Our approach

UK Corporate Governance Code

The Board is committed to the highest standards of corporate governance and monitoring a sound framework for the control and management of the business corporate governance regime. The Board intends to comply with the requirements of the UK Corporate Governance Code published in September 2014 by the Financial Reporting Council. The Company will report to its Shareholders on its compliance with the UK Corporate Governance Code in accordance with the Listing Rules.

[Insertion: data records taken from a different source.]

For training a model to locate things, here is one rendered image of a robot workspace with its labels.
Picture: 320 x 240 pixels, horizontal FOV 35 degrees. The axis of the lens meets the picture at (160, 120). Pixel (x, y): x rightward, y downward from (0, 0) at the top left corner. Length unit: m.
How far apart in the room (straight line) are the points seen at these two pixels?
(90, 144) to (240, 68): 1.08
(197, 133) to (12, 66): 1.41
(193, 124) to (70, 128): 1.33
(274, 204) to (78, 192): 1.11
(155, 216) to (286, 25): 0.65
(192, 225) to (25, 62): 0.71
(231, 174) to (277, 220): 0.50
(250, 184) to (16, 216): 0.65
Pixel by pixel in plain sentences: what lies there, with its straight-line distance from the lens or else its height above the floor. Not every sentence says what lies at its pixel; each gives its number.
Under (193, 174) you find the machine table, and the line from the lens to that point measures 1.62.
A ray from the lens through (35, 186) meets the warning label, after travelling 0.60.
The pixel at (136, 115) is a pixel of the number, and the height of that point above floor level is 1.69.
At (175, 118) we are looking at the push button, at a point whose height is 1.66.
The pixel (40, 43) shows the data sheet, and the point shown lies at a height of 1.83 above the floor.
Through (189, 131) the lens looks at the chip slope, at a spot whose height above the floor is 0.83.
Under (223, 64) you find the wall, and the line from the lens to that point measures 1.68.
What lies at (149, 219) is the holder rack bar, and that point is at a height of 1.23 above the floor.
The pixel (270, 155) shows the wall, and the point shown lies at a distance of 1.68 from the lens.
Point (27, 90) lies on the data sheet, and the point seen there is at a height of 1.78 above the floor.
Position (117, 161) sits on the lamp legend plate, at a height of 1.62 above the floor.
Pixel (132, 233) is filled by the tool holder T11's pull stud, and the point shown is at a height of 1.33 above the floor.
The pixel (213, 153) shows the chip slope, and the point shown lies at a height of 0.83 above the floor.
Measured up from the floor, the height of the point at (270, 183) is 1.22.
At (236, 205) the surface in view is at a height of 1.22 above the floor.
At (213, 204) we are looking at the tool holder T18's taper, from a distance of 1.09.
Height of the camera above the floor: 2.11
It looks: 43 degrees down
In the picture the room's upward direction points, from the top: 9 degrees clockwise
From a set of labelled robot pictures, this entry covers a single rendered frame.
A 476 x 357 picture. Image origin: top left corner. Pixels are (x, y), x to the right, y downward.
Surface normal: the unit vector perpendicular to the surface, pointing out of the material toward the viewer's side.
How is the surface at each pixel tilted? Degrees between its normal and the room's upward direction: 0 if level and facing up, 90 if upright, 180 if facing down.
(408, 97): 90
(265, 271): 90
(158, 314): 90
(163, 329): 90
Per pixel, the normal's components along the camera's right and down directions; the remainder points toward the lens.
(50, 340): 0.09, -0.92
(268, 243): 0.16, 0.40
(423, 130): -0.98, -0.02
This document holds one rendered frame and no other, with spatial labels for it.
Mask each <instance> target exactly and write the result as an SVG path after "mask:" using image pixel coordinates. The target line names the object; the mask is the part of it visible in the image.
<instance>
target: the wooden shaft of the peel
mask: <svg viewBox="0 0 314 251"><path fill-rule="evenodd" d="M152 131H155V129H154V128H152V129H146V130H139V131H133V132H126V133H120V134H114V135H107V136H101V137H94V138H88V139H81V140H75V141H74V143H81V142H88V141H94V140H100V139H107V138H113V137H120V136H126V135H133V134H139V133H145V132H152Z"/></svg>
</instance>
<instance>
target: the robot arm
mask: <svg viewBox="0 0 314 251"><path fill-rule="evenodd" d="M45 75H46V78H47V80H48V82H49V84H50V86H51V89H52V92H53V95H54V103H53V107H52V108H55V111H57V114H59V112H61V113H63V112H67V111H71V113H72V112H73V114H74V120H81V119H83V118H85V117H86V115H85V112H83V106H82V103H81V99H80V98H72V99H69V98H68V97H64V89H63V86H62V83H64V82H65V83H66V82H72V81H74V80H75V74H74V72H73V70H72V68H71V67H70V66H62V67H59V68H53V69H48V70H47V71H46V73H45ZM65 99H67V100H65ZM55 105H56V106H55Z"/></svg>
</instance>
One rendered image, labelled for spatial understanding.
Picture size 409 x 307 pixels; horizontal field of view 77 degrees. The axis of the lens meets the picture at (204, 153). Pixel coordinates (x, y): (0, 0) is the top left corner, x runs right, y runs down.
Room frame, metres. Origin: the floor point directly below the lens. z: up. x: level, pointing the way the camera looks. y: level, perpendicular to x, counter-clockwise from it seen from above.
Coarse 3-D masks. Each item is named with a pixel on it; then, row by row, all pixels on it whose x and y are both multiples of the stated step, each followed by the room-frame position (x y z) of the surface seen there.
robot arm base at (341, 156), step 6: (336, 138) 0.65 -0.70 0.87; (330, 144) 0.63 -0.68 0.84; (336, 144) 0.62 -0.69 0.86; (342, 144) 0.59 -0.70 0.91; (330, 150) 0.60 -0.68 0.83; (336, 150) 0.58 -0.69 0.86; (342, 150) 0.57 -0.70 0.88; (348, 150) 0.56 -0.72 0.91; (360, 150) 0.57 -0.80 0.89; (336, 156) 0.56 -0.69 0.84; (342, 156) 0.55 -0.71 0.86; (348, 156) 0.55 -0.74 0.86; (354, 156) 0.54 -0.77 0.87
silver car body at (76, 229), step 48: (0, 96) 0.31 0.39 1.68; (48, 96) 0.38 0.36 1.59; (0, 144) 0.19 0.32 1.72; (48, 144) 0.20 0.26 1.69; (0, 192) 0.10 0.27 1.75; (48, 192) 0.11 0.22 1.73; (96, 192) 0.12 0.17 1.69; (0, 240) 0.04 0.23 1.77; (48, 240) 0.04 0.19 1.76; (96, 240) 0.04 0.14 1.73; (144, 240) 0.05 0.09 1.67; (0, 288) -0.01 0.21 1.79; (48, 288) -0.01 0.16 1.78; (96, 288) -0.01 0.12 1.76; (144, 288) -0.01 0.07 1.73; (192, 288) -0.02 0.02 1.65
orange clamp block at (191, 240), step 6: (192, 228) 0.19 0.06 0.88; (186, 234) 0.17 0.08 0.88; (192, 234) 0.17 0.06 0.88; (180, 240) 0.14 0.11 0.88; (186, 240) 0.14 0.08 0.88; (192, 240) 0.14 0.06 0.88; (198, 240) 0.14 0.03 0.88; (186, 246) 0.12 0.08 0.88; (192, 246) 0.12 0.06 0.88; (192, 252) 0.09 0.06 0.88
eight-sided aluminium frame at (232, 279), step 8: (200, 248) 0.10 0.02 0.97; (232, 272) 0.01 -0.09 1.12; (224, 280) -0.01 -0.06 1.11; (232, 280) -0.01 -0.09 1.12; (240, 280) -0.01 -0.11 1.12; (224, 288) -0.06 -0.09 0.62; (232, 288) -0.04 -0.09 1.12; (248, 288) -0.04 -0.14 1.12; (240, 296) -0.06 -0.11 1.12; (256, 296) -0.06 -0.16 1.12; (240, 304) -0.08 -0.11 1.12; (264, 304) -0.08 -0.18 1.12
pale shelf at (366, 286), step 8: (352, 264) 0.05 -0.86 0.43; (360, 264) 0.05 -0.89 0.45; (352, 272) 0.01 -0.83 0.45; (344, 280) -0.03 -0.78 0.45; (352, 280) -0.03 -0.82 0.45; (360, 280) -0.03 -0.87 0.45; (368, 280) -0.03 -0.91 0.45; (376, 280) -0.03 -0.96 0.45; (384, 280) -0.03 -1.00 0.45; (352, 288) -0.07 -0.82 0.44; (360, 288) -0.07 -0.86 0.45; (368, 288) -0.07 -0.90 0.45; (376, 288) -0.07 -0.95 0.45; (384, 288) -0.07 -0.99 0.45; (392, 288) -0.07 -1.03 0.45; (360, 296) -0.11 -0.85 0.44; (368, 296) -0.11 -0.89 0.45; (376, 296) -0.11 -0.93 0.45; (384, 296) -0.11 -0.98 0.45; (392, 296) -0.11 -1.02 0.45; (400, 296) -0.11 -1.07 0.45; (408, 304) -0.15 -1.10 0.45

The Company applies the Quoted Companies Alliance corporate governance guidelines.

The Board

Requirements:

  • The chairman of a company with a premium listing on the Official List should meet the independence criteria set out in the UK Corporate Governance code.
  • At least two members of the board of directors of a smaller listed company, excluding the chairman, should be Non-Executive Directors determined by the board to be independent in character and judgement and free from relationships or circumstances which may affect, or could appear to affect, the director’s judgement.
  • The Board of Directors of a company with a premium listing on the Official List should appoint one of the Non-Executive Directors to be the Senior Independent Director to provide a sounding board for the Chairman and to serve as an intermediary for the other directors when necessary.

Membership:

  • The Chairman of the Company is Alan Smith.
  • The Board comprises two Executive Directors (David Knight and Chris Muir) and three Non-Executive Directors (George Adams, Ron McMillan and Paul Daccus), excluding the Chairman. The Board considers George Adams and Ron McMillan to be independent Non-Executive Directors for the purposes of the UK Corporate Governance Code. Paul Daccus has been appointed to the Board as nominee director by the Company's principal Shareholder and is therefore not considered to be independent.
  • Ron McMillan has been appointed as Senior Independent Director. Ron McMillan will fulfil the role of the Senior Independent Director and will be available to Shareholders.

Committees

As envisaged by the UK Corporate Governance Code, the Board has established three committees: an audit committee, a nomination committee and a remuneration committee

Audit committee chaired by Ron McMillan
Nomination committee chaired by Alan Smith
Remuneration committee chaired by George Adams

Audit committee

Membership:

On Admission, the Audit Committee will be chaired by Ron McMillan and its other members will be Alan Smith and George Adams. The Directors consider that Ron McMillan has recent and relevant financial experience in accordance with the requirements of the UK Corporate Governance Code.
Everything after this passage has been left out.